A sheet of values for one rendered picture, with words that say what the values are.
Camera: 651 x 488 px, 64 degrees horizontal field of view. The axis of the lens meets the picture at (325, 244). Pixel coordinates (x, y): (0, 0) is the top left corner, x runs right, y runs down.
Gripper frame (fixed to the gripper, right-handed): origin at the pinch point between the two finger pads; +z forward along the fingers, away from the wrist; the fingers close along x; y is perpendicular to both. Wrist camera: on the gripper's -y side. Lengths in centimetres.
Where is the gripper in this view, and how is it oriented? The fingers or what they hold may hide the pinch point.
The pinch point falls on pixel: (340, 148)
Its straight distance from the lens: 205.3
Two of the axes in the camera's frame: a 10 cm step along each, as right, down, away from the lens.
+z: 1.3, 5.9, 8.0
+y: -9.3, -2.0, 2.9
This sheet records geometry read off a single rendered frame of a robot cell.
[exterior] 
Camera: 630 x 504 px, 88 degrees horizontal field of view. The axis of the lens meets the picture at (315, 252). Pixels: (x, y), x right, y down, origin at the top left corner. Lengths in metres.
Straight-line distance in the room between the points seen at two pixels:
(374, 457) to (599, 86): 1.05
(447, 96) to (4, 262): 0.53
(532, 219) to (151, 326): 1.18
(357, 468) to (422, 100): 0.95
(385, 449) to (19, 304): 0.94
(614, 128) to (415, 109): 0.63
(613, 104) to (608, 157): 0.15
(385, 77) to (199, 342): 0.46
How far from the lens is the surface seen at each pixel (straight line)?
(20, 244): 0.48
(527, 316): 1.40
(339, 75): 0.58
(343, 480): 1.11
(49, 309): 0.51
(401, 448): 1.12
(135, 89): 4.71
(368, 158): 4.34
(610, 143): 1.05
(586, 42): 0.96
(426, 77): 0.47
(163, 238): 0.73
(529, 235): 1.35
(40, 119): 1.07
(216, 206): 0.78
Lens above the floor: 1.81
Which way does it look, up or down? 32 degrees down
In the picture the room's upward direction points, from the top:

→ **ASSIGNMENT**
Restate word for word the lines from the one holding "(40, 119): 1.07" through the last line of the listing, omitting every earlier line.

→ **RESPONSE TO THIS TASK**
(40, 119): 1.07
(216, 206): 0.78
Lens above the floor: 1.81
Which way does it look, up or down? 32 degrees down
In the picture the room's upward direction points, from the top:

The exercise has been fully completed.